SUPPLIED MATERIAL:
# # # #

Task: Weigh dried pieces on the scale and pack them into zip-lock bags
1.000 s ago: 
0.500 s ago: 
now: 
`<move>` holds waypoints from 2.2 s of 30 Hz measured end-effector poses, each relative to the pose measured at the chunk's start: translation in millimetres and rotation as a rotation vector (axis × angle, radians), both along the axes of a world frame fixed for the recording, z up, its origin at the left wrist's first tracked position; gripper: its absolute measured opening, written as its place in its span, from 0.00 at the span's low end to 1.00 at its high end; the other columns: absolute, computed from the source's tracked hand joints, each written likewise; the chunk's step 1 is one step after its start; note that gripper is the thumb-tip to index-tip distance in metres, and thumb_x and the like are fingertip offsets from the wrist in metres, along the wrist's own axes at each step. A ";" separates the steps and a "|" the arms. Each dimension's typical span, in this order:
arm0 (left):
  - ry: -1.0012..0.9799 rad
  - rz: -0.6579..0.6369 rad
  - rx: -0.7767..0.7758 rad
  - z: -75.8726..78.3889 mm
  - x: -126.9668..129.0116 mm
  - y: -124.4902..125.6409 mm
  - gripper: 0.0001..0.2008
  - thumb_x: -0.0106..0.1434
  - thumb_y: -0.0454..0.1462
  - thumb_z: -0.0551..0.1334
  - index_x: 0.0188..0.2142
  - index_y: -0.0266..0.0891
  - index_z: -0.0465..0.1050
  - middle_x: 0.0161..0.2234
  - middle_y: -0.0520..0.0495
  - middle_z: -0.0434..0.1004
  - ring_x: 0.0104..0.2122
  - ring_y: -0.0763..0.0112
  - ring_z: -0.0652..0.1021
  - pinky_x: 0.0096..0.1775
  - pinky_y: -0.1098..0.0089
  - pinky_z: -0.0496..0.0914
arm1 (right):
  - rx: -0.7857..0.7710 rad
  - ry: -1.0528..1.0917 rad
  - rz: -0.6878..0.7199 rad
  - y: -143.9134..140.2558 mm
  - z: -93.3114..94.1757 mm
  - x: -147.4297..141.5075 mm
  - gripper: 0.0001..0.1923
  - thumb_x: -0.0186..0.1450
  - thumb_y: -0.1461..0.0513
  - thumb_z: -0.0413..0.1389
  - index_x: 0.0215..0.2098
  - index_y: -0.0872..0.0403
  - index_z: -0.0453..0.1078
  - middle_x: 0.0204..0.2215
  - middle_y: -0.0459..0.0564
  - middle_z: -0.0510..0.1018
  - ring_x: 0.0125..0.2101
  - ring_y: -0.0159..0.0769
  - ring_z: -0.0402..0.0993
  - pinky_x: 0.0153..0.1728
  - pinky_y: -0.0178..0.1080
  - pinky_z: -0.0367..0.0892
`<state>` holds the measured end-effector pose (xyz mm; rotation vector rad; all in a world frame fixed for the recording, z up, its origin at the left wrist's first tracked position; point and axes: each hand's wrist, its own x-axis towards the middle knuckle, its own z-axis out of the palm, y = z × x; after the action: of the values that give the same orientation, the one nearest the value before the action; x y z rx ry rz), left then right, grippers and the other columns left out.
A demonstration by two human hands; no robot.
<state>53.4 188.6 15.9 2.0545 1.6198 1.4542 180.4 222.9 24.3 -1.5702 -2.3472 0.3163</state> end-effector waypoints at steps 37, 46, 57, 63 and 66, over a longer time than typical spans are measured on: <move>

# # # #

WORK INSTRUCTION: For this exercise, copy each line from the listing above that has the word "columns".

ANSWER TO THE EXERCISE:
`<move>` holds waypoints from 2.2 s of 30 Hz measured end-effector poses, each relative to the pose measured at the chunk's start: translation in millimetres and rotation as a rotation vector (axis × angle, radians), both along the axes of a world frame fixed for the recording, z up, its origin at the left wrist's first tracked position; gripper: its absolute measured opening, written as its place in its span, from 0.00 at the span's low end to 1.00 at its high end; the other columns: absolute, computed from the source's tracked hand joints, each written likewise; the chunk's step 1 is one step after its start; note that gripper is the thumb-tip to index-tip distance in metres, and thumb_x and the like are fingertip offsets from the wrist in metres, along the wrist's own axes at each step. A ";" separates the steps and a "|" the arms. Each dimension's typical span, in this order:
`<state>` holds the measured end-effector pose (xyz mm; rotation vector rad; all in a world frame fixed for the recording, z up, its origin at the left wrist's first tracked position; point and axes: each hand's wrist, its own x-axis towards the middle knuckle, its own z-axis out of the palm, y = z × x; after the action: of the values that give the same orientation, the one nearest the value before the action; x y z rx ry rz), left then right, grippers and the other columns left out.

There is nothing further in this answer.